> **EXERCISE DIRECTIONS**
From the records below, set down exactly the lines starting with the line that contains "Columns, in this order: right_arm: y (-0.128" and going on through the line that contains "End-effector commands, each". Nothing else is wanted.

> **MATERIAL SUPPLIED**
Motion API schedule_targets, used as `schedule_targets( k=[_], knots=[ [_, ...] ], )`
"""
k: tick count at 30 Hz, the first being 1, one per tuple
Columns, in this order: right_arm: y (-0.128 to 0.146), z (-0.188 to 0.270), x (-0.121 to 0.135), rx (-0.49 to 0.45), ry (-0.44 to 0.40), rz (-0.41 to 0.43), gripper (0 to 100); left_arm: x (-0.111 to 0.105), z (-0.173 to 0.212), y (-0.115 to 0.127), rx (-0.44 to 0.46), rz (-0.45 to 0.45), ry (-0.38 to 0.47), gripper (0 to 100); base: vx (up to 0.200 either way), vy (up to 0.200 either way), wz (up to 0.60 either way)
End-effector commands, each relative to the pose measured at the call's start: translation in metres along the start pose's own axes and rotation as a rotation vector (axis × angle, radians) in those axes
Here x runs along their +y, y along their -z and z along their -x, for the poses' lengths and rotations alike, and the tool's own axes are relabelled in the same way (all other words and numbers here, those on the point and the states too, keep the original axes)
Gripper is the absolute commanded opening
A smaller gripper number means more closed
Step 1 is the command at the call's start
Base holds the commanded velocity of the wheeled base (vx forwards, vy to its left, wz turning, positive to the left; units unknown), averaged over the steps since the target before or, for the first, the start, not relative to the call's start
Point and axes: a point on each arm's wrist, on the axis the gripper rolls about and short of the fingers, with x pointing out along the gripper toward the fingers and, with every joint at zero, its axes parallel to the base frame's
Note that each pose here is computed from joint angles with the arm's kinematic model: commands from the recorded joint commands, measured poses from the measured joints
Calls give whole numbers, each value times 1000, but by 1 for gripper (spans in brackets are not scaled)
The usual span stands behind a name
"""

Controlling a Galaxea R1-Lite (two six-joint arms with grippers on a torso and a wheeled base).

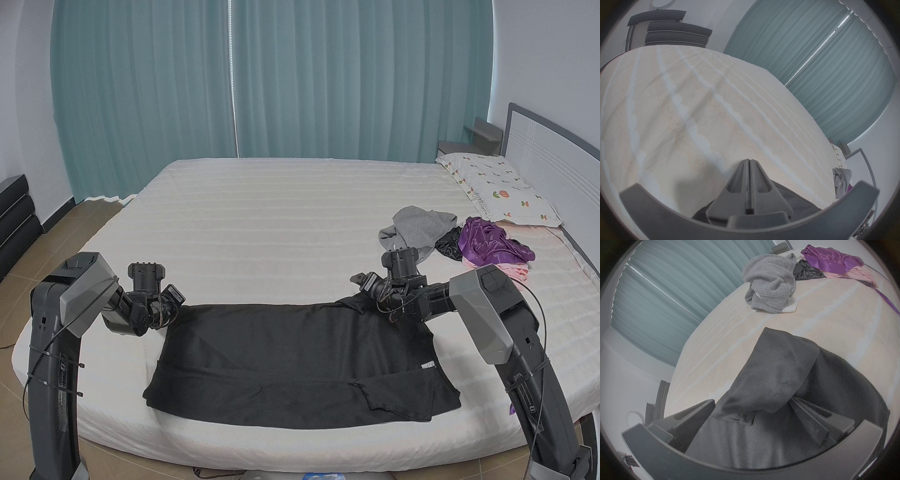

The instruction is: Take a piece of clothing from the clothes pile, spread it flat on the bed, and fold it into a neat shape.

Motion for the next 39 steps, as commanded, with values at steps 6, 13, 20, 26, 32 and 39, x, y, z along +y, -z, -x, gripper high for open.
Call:
schedule_targets(
  k=[6, 13, 20, 26, 32, 39],
  knots=[
    [-19, -11, -7, -374, -161, 249, 100, 0, 0, -1, -2, 2, 1, 0, 0, 0, 0],
    [-9, -17, -15, -418, -207, 268, 100, 0, 0, 0, -1, -1, -1, 0, 0, 0, 0],
    [-21, -20, -41, -346, -101, 215, 100, 0, 1, 0, 0, -1, 0, 0, 0, 0, 0],
    [-43, -15, -57, -354, -44, 197, 100, 0, 1, 0, 0, -1, -2, 0, 0, 0, 0],
    [-53, 1, -66, -310, -21, 188, 100, 0, 1, 0, 0, -1, -2, 0, 0, 0, 0],
    [-44, 13, -85, -180, -36, 188, 100, 0, 1, 1, 4, -3, -2, 0, 0, 0, 0]
  ],
)
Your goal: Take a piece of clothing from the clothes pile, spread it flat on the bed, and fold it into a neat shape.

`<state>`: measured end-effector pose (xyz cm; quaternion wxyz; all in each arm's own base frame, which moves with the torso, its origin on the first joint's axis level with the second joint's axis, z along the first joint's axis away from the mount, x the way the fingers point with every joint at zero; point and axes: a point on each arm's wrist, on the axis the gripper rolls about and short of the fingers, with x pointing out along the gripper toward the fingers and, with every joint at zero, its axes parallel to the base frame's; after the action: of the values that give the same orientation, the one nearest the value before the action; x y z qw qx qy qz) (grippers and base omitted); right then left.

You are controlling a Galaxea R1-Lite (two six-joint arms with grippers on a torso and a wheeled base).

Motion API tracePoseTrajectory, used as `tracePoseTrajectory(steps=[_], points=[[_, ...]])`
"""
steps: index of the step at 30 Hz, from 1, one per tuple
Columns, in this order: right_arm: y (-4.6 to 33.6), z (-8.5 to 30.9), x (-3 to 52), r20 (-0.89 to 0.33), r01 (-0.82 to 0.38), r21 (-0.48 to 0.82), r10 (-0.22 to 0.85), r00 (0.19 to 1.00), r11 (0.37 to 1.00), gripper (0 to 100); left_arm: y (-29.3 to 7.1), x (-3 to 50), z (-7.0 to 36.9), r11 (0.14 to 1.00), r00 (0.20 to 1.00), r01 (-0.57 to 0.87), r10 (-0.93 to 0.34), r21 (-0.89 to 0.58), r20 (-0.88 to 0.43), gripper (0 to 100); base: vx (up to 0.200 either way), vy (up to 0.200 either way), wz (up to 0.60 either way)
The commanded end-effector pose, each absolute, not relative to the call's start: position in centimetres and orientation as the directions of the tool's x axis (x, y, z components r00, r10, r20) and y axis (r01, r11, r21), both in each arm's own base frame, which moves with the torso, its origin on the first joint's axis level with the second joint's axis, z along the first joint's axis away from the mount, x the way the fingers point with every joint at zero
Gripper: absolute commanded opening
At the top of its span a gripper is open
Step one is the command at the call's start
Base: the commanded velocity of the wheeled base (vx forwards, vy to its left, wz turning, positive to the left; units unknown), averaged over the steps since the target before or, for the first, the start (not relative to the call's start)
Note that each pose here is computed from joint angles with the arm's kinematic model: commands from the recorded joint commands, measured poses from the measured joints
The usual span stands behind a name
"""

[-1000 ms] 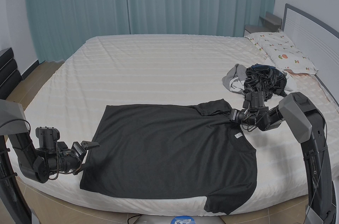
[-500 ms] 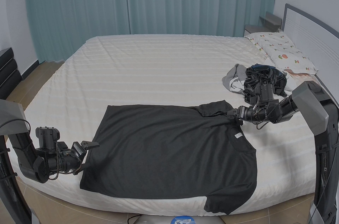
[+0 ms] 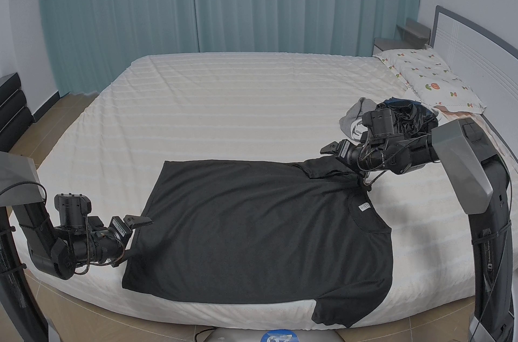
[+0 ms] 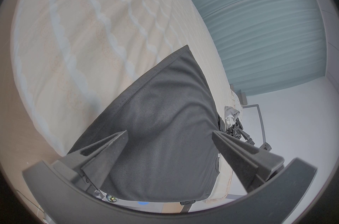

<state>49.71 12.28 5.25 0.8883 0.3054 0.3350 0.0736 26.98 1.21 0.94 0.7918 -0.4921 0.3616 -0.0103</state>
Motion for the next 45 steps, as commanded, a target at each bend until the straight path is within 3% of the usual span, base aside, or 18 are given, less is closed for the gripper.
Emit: tracePoseTrajectory(steps=[1,11,23,24,37,41,42,44,45], points=[[13.8,1.8,51.0,-0.599,0.146,0.586,0.304,0.741,0.797,100,1.2,27.0,0.9,0.515,0.738,-0.341,-0.372,-0.787,-0.563,100,0.0,0.0,0.0],[13.7,0.9,51.4,-0.635,0.237,0.608,0.285,0.718,0.758,100,1.2,27.0,0.9,0.516,0.739,-0.339,-0.373,-0.787,-0.562,100,0.0,0.0,0.0],[13.8,-0.4,52.1,-0.58,0.204,0.631,0.281,0.764,0.748,100,1.2,27.0,0.9,0.515,0.738,-0.341,-0.372,-0.787,-0.563,100,0.0,0.0,0.0],[13.8,-0.4,52.3,-0.568,0.199,0.633,0.275,0.776,0.748,0,1.2,27.0,0.9,0.515,0.738,-0.341,-0.372,-0.787,-0.563,100,0.0,0.0,0.0],[13.9,-0.2,53.0,-0.466,0.139,0.664,0.261,0.845,0.734,0,1.2,27.0,0.9,0.516,0.738,-0.34,-0.373,-0.787,-0.563,100,0.0,0.0,0.0],[14.1,1.0,53.6,-0.337,0.056,0.694,0.255,0.906,0.718,0,1.2,27.0,0.9,0.515,0.738,-0.341,-0.372,-0.787,-0.563,100,0.0,0.0,0.0],[14.1,1.5,53.9,-0.243,-0.013,0.708,0.261,0.934,0.706,0,1.2,27.0,0.9,0.516,0.738,-0.34,-0.373,-0.787,-0.563,100,0.0,0.0,0.0],[14.2,1.7,54.0,-0.201,-0.047,0.711,0.267,0.942,0.701,0,1.2,27.0,0.9,0.516,0.738,-0.34,-0.373,-0.787,-0.563,100,0.0,0.0,0.0],[14.4,2.3,54.1,-0.126,-0.124,0.701,0.293,0.948,0.703,0,1.2,27.0,0.9,0.515,0.738,-0.341,-0.372,-0.787,-0.563,100,0.0,0.0,0.0]])
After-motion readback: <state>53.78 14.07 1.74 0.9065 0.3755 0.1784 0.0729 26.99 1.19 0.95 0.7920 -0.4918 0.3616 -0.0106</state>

> **REPLY TO THE TASK**
Columns, in this order: right_arm: y (-0.128 to 0.146), z (-0.188 to 0.270), x (-0.121 to 0.135), rx (-0.49 to 0.45), ry (-0.44 to 0.40), rz (-0.41 to 0.43), gripper (0 to 100); left_arm: x (-0.111 to 0.105), z (-0.173 to 0.212), y (-0.115 to 0.127), rx (-0.44 to 0.46), rz (-0.45 to 0.45), ry (-0.38 to 0.47), gripper (0 to 100); base: vx (up to 0.200 either way), vy (up to 0.200 either way), wz (up to 0.60 either way)
End-effector commands, each relative to the pose measured at the call's start: translation in metres along the start pose's own axes and rotation as a rotation vector (axis × angle, radians) in those axes

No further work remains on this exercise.